What lines of the data below hold "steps"? Show them.

### [Extracted records]
= = = = = = =
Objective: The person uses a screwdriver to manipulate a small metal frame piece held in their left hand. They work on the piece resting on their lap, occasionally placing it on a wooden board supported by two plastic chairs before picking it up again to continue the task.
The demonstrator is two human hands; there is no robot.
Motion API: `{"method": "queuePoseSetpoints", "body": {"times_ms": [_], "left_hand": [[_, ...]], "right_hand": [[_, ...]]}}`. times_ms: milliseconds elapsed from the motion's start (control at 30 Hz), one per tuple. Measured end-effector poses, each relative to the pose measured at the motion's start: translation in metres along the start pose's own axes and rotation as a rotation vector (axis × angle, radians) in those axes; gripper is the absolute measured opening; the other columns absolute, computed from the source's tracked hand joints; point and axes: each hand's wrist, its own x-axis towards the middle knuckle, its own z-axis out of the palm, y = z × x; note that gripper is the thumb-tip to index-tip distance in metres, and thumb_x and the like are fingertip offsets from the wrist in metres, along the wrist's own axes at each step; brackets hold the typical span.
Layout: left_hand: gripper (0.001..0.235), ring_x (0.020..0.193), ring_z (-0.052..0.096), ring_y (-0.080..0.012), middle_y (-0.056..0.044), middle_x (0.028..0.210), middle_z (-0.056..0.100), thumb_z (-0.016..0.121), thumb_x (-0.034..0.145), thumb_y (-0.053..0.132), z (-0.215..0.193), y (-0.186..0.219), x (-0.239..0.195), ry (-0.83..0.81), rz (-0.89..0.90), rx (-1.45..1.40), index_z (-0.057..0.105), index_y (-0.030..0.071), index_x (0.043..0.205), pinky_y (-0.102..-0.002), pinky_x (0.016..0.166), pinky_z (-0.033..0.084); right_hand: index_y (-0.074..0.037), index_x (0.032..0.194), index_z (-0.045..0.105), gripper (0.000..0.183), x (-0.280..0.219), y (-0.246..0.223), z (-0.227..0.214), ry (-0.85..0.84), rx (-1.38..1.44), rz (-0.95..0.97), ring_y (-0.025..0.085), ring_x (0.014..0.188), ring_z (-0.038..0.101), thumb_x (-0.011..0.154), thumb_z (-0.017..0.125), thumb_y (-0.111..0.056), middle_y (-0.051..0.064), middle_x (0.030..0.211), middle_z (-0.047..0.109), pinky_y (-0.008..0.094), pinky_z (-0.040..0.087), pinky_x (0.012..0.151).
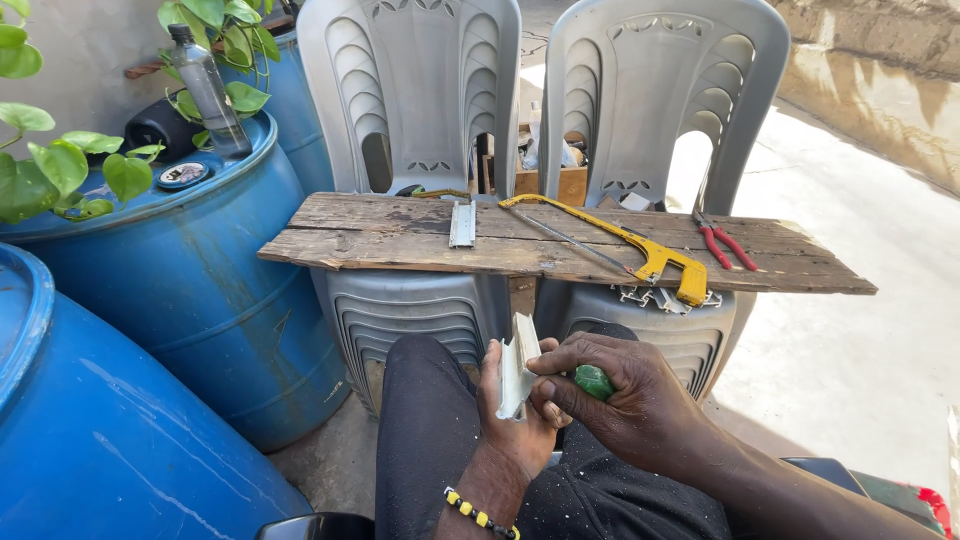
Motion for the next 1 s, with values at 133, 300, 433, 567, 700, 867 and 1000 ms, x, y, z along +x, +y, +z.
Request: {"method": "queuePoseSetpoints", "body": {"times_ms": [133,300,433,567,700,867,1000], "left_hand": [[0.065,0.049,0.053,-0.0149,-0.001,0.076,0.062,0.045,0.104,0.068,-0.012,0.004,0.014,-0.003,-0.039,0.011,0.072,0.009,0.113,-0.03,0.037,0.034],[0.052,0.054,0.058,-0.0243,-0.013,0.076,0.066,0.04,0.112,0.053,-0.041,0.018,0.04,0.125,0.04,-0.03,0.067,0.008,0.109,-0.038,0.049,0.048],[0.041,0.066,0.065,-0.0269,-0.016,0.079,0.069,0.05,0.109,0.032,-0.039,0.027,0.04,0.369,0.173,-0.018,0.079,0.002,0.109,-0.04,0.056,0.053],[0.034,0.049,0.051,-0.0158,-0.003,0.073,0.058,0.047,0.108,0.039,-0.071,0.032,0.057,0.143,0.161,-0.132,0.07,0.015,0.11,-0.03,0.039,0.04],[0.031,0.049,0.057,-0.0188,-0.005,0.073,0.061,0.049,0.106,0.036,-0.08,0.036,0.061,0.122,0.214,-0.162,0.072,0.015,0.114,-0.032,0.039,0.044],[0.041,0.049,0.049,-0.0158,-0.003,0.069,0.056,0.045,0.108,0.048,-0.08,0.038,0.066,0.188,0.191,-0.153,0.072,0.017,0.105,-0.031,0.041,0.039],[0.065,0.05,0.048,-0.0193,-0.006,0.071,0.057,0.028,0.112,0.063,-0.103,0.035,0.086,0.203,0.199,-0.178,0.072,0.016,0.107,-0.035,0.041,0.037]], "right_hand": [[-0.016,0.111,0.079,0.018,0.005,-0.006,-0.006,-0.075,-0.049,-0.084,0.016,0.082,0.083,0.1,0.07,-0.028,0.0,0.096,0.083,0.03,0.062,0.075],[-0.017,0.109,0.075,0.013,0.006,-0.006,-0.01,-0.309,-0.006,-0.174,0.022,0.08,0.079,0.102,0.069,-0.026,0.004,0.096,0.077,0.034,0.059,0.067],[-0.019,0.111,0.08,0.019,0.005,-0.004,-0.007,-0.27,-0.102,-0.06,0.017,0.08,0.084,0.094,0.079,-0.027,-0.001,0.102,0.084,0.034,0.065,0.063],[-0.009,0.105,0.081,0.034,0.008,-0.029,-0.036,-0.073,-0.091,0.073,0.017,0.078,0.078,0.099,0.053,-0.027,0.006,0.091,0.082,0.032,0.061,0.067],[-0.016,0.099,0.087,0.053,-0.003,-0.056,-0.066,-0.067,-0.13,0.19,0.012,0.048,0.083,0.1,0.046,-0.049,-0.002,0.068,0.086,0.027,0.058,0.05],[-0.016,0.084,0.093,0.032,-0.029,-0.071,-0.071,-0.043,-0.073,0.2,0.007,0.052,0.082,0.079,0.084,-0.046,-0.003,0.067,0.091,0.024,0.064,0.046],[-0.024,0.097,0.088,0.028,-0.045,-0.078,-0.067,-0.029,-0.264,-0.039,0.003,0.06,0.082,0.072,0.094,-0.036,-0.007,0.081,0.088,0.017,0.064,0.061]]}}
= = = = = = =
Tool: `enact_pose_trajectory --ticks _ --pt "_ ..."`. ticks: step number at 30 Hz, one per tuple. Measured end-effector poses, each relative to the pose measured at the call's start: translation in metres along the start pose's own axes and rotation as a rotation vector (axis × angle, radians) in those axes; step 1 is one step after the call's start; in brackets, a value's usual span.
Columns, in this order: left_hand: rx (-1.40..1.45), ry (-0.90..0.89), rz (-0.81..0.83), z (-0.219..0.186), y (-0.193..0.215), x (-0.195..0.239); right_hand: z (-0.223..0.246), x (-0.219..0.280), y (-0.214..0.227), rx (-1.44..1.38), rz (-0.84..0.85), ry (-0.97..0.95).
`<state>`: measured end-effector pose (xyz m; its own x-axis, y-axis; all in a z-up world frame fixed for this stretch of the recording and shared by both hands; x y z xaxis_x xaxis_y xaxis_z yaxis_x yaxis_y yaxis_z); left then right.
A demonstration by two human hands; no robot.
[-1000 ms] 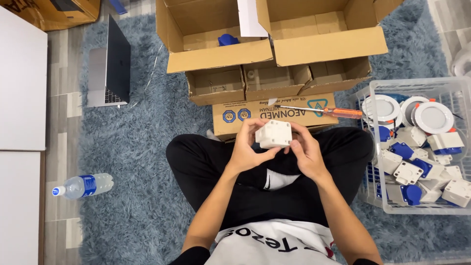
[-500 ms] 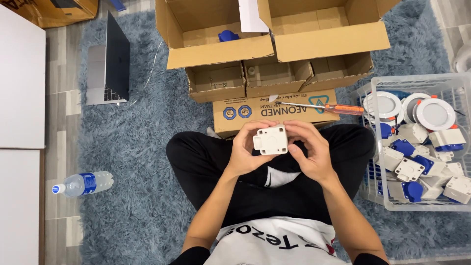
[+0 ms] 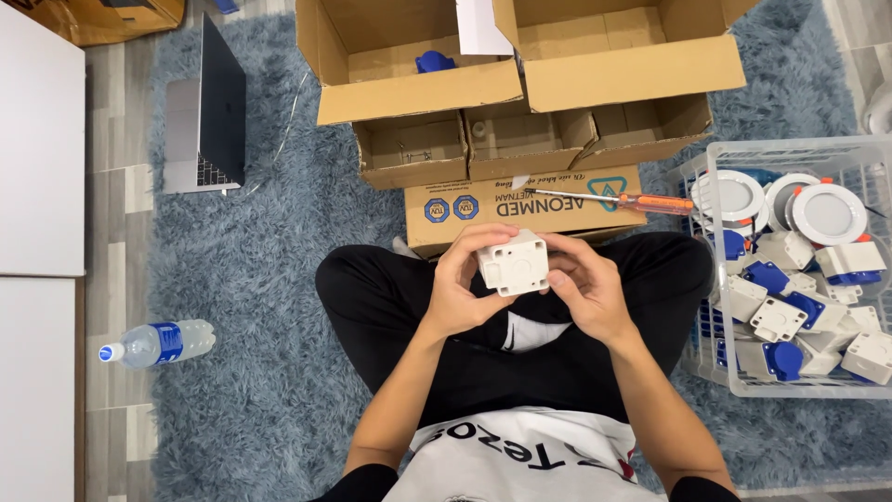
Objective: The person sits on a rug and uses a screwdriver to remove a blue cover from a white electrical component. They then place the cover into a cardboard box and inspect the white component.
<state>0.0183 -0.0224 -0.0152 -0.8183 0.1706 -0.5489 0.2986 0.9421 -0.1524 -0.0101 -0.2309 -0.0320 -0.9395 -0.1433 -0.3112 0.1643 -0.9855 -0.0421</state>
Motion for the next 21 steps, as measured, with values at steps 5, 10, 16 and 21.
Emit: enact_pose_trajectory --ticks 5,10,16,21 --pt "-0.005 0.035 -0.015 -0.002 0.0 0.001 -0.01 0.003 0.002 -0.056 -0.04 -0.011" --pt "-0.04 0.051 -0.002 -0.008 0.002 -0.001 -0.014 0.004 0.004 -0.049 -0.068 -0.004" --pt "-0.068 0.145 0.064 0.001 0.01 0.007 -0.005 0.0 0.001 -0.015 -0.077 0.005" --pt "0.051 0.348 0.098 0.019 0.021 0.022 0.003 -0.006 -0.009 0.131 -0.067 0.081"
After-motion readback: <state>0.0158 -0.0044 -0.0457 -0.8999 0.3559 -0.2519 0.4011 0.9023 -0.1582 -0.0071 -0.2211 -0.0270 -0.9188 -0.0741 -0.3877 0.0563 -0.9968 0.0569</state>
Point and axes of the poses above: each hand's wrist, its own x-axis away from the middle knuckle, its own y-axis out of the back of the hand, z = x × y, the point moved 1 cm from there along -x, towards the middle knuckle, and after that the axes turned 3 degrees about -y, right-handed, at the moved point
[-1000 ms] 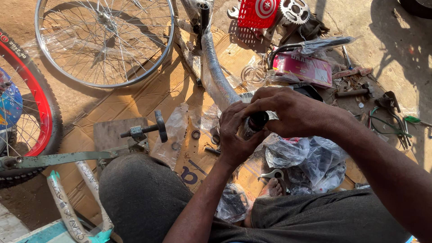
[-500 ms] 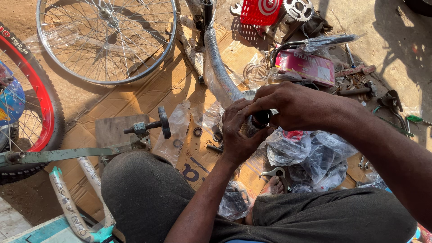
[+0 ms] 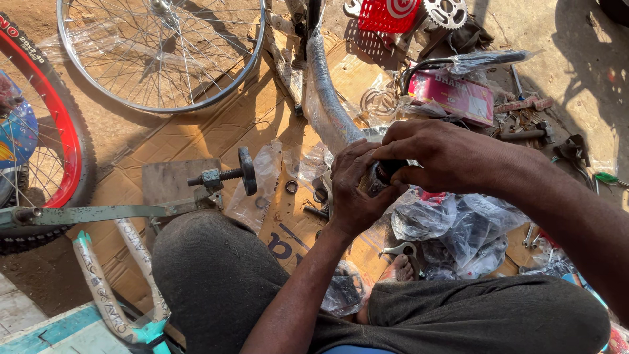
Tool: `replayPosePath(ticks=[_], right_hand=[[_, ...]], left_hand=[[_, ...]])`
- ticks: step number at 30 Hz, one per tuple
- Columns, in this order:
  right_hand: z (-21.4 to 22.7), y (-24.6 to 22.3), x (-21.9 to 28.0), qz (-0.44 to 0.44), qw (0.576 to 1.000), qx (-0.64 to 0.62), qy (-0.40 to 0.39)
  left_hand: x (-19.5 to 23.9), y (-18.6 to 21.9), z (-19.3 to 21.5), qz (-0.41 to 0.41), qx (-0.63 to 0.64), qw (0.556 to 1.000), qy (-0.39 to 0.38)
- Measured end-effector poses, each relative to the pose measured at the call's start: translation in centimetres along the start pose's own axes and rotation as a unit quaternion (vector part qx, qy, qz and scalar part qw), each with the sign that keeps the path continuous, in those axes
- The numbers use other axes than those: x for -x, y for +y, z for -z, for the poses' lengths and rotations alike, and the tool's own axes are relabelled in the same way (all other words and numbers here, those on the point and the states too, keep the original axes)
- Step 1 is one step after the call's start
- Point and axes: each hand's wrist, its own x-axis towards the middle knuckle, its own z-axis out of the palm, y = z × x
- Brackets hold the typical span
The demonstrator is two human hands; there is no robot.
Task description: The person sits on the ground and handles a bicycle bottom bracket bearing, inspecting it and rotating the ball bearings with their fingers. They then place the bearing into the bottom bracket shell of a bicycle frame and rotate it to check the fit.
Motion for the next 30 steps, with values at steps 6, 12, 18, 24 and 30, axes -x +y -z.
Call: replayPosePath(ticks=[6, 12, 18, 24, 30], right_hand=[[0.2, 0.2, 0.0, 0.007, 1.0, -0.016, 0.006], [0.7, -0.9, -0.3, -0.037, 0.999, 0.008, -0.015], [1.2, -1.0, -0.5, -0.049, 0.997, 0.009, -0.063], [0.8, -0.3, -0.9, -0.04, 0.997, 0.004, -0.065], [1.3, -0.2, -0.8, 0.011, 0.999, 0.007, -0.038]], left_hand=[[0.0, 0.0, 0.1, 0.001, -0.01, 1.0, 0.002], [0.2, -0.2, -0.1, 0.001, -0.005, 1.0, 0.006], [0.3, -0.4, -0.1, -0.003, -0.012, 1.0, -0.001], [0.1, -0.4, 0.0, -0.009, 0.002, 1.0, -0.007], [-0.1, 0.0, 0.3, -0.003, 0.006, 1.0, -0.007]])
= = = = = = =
### [Solution for this exercise]
Motion for the next 21 steps, as measured, with values at steps 5, 10, 16 and 21.
Motion for the next 30 steps, with values at steps 6, 12, 18, 24 and 30, axes -x +y -z.

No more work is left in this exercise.